Nama dokter Mirza menjadi nama paling favorit yang selalu menjadi topik menarik untuk dibahas para penghuni kost putri bahkan di komplek perumahan tempat indekost ku waktu itu.
Profesi seorang dokter, tentu saja menjadi profesi idola bagi kaum hawa ketika memilih calon suami, apalagi ditambah statusnya sebagai seorang Al-Hafidz, sudah barang tentu pemilik nama itu menjadi incaran bagi remaja putri dan ibu-ibu komplek untuk dijadikan sebagai calon menantu idaman.
Selain wajahnya yang tampan dengan postur tinggi,atletis dan sorot mata setajam elang, dokter Mirza dikenal sangat ramah kepada siapapun yang dijumpainya,terlebih kepada pasien yang berobat kepadanya.

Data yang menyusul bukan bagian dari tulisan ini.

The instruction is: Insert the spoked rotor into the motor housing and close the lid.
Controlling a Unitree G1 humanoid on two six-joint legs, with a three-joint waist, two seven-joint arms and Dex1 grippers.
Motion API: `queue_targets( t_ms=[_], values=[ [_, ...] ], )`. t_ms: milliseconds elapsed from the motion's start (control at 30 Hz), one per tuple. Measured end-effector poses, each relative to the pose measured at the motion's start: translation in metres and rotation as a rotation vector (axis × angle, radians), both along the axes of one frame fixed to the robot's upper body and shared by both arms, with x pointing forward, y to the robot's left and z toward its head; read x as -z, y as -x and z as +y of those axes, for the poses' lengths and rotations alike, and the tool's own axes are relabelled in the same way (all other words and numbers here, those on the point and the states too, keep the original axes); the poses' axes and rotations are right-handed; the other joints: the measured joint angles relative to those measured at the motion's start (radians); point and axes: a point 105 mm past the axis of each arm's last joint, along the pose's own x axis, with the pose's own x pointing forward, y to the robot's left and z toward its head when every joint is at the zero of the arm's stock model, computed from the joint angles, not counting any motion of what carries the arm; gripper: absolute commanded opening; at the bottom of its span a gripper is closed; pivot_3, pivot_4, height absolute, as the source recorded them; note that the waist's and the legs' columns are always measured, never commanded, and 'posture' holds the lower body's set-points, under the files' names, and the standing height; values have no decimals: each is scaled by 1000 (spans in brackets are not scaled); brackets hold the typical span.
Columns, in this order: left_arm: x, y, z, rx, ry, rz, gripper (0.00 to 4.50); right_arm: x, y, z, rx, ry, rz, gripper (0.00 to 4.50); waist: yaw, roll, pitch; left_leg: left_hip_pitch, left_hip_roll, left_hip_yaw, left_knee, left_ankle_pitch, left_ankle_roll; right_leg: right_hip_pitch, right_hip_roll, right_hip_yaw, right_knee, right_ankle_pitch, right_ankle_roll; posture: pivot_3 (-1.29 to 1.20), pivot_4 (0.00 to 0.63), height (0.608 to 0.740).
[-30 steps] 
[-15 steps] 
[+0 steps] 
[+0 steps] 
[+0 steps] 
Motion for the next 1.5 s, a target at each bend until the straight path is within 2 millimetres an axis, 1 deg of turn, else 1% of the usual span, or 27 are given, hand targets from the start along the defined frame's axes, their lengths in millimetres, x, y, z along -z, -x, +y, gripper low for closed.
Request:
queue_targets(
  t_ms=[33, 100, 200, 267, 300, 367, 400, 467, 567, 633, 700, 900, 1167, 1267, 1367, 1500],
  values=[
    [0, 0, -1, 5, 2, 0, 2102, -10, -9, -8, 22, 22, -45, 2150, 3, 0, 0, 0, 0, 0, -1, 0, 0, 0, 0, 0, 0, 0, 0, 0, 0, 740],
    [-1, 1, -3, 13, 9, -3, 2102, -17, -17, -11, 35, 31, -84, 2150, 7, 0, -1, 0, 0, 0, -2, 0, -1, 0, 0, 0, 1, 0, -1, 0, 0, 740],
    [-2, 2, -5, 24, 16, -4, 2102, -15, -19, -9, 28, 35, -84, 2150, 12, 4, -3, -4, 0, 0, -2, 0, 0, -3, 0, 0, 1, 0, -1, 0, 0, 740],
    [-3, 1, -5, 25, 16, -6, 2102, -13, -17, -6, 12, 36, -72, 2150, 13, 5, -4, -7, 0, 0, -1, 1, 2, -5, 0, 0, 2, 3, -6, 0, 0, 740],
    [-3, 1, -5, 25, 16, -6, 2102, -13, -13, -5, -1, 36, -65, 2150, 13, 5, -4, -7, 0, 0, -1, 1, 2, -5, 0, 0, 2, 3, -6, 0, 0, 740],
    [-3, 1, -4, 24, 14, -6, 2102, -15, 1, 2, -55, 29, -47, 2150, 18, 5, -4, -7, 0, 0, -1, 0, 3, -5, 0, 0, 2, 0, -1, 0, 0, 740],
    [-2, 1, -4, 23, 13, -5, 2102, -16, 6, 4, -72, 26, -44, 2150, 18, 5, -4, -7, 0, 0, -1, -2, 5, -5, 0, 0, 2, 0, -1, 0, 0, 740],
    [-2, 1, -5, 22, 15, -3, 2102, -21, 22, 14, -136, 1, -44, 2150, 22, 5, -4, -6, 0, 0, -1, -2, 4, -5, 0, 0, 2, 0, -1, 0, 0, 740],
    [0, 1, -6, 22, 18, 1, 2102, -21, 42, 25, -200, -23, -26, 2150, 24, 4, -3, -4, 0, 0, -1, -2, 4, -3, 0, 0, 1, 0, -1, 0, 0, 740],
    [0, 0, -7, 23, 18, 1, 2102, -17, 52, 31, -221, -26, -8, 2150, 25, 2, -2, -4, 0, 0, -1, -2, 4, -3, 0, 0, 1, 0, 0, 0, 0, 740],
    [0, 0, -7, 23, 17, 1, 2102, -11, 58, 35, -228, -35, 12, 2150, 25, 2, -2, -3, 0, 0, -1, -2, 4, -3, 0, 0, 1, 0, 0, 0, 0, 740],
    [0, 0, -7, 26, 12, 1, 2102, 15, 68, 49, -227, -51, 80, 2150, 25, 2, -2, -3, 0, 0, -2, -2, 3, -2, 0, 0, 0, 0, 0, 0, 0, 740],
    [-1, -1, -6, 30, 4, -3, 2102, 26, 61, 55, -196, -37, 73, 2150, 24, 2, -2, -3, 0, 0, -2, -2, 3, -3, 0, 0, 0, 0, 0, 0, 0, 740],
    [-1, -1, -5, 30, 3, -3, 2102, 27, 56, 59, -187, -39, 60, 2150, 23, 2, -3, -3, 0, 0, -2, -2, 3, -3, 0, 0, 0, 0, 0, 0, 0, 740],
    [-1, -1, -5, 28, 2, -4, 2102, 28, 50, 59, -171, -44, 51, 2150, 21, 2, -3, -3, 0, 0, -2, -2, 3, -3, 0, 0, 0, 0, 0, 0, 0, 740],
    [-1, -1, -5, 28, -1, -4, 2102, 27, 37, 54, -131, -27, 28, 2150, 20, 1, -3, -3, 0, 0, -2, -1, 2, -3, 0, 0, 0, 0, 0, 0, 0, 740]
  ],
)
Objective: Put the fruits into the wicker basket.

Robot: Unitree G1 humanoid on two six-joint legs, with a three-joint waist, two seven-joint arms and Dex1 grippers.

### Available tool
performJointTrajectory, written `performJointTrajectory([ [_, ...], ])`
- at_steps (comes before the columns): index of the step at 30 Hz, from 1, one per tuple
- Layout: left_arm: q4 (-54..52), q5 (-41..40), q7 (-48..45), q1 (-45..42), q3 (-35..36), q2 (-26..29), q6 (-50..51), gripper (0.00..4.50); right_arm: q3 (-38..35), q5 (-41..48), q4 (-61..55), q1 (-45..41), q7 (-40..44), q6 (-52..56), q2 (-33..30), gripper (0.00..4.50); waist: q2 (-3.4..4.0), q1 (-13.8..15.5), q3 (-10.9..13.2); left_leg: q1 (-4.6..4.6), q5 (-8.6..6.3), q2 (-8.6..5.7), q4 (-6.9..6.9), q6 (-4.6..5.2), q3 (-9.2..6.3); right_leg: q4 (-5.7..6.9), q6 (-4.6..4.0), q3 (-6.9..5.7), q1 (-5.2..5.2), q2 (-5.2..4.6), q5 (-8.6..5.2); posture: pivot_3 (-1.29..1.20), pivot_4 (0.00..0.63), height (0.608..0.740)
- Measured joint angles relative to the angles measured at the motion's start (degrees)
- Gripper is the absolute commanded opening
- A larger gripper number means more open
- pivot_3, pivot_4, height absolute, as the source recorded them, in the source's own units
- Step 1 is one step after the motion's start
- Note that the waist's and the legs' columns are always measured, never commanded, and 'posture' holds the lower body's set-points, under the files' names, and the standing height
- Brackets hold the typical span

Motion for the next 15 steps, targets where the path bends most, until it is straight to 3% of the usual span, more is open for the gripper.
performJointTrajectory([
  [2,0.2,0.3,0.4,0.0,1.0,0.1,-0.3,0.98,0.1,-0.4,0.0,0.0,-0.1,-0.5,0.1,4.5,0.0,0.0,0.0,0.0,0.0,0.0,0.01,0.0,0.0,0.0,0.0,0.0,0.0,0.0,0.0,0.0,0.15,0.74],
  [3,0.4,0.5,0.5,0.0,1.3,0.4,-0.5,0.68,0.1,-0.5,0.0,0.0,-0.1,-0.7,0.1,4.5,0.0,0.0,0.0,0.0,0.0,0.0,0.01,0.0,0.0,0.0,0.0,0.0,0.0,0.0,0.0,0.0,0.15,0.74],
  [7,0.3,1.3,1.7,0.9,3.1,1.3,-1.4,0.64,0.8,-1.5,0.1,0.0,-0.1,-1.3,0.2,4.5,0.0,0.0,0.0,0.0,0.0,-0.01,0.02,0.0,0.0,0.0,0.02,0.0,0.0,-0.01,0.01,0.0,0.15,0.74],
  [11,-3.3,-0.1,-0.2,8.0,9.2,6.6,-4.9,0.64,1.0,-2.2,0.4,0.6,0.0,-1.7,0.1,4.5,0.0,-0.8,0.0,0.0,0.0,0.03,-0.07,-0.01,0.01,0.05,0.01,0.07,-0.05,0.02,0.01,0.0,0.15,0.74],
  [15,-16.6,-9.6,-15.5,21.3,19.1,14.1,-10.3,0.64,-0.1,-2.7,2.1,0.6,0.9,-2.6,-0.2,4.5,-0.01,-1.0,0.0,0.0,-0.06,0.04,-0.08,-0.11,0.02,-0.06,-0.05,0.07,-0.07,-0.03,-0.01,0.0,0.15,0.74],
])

Konon katanya pasien yang pernah berobat kesana akan langsung sembuh sakitnya setelah bertemu dan ngobrol bersamanya, karena beliau pandai mengambil hati para pasien, sehingga para pasien akan merasa diperhatikan dan mendapatkan motivasi khusus untuk sembuh dari sakitnya.
Selain dikenal ramah, dokter Mirza juga dikenal dermawan dan rendah hati serta tutur katanya mampu membius relung hati yang paling dalam karena merdu dan lembut suara yang dimilikinya sangat khas.
Selama aku indekost di komplek iti, aku belum pernah sekalipun bertemu langsung dengan dokter Mirza. Kebesaran namanya aku dengar lewat cerita teman-teman, ibu-ibu komplek ketika aku belanja sayuran di sekitar rumah kost atau ketika aku pergi ke Musholla di dekat klinik dokter Mirza.
Suatu hari ketika teman sekamarku Eka sakit,aku yang mengantarkan langsung berobat ke klinik dokter Mirza,itulah pertama kalinya aku berjumpa dan bercakap-cakap langsung dengan dokter Mirza.
Memang benar kabar yang beredar, dokter Mirza bukan hanya ramah tapi juga baik hati, karena saat itu secara langsung dokter Mirza tidak menarik biaya berobat untuk Eka, namun ia juga berjanji untuk menutup rapat hasil diagnosanya atas apa yang menimpa Eka waktu itu. Setelah bertemu dengannya secara langsung aku memang menyetujui kabar yang beredar bahwa dokter Mirza adalah sosok yang baik untuk dijadikan idola.
Semenjak Eka pulang dan berhenti kuliah, aku sendirian di kamar kost dan keheningan selalu menghiasi hari-hariku. Selain merasa terpukul dengan apa yang menimpa sahabat karibku, aku seolah kehilangan separuh nyawaku waktu itu.
Dalam kesendirian dan kekalutanku, aku iseng mencoba mencari hiburan diluar kegiatan kuliah dengan mendatangi Musholla yang tidak jauh dari klinik dokter Mirza. Saat aku kesana, jarum jam menunjukkan pukul 14.55 WIB atau menjelang sholat Ashar.
Setelah adzan dikumandangkan, aku segera mengambil air wudhu dan bergabung untuk melaksanakan jamaah sholat Ashar bersama anak-anak di kompleks itu. Setelah sholat Ashar aku sengaja berdiam diri sejenak sambil membuka juz'amma kecil yang selalu aku bawa kemanapun aku pergi, lalu aku mulai membacanya pelan.